- Task goal
All of the data below must be repeated exactly.

- Extracted data entries
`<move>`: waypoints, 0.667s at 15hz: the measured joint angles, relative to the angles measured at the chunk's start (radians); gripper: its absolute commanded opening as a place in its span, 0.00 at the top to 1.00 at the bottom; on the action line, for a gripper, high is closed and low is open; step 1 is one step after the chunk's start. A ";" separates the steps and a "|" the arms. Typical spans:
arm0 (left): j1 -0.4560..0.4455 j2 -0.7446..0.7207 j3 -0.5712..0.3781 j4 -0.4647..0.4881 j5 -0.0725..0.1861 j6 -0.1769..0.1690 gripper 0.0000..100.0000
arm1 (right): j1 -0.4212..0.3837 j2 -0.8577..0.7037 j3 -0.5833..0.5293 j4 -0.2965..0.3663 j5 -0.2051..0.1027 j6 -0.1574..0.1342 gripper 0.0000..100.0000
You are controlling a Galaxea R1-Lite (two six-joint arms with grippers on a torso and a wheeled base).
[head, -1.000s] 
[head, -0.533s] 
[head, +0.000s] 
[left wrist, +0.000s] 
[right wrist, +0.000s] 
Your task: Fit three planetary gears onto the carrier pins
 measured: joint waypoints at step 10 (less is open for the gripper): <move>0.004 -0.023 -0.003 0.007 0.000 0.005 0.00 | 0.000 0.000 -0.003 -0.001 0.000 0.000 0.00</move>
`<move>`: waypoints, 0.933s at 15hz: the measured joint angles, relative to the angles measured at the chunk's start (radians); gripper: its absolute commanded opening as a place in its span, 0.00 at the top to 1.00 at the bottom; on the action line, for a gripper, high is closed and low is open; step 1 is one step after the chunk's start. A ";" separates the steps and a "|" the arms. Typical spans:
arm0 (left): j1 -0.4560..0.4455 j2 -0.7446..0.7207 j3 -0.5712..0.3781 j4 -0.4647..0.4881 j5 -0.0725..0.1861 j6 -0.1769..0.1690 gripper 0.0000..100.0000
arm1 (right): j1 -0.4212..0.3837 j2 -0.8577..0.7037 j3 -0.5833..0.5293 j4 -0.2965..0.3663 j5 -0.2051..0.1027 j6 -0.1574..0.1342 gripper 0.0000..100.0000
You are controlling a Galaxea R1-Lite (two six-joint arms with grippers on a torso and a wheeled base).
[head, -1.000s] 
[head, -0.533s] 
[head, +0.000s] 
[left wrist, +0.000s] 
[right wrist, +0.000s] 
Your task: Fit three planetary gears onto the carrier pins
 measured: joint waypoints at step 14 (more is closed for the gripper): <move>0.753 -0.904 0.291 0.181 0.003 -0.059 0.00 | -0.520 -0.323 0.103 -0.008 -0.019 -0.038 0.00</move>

- Response to this task
`<move>`: waypoints, 0.667s at 15hz: the measured joint angles, relative to the angles measured at the chunk's start (radians); gripper: its absolute commanded opening as a place in its span, 0.00 at the top to 1.00 at the bottom; on the action line, for a gripper, high is closed and low is open; step 1 is one step after the chunk's start. A ";" separates the steps and a "|" the arms. Typical spans:
arm0 (left): j1 -0.4560..0.4455 j2 -0.7446..0.7207 j3 -0.5712..0.3781 j4 -0.4647..0.4881 j5 -0.0725..0.1861 j6 -0.1769..0.1690 gripper 0.0000..100.0000
arm1 (right): j1 -0.4212..0.3837 j2 -0.8577..0.7037 j3 -0.5833..0.5293 j4 -0.2965..0.3663 j5 -0.2051..0.1027 j6 -0.1574..0.1342 gripper 0.0000..100.0000
You are controlling a Galaxea R1-Lite (two six-joint arms with grippers on a torso and a wheeled base).
[head, -1.000s] 
[head, -0.533s] 
[head, +0.000s] 
[left wrist, +0.000s] 
[right wrist, +0.000s] 
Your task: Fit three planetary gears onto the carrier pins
 measured: joint waypoints at step 10 (less is open for the gripper): <move>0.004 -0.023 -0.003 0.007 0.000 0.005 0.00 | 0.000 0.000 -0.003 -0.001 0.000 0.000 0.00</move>
`<move>`: waypoints, 0.933s at 15hz: the measured joint angles, relative to the angles measured at the chunk's start (radians); gripper: its absolute commanded opening as a place in its span, 0.00 at the top to 1.00 at the bottom; on the action line, for a gripper, high is closed and low is open; step 1 is one step after the chunk's start. A ";" separates the steps and a "|" the arms. Typical spans:
arm0 (left): j1 -0.4560..0.4455 j2 -0.7446..0.7207 j3 -0.5712..0.3781 j4 -0.4647..0.4881 j5 -0.0725..0.1861 j6 -0.1769..0.1690 gripper 0.0000..100.0000
arm1 (right): j1 -0.4212..0.3837 j2 -0.8577..0.7037 j3 -0.5833..0.5293 j4 -0.2965..0.3663 j5 -0.2051..0.1027 j6 -0.1574..0.1342 gripper 0.0000..100.0000
You are controlling a Galaxea R1-Lite (two six-joint arms with grippers on a torso and a wheeled base).
[head, -1.000s] 
[head, -0.533s] 
[head, +0.000s] 
[left wrist, +0.000s] 
[right wrist, +0.000s] 
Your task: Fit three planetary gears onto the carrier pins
 measured: joint waypoints at step 14 (more is closed for the gripper): <move>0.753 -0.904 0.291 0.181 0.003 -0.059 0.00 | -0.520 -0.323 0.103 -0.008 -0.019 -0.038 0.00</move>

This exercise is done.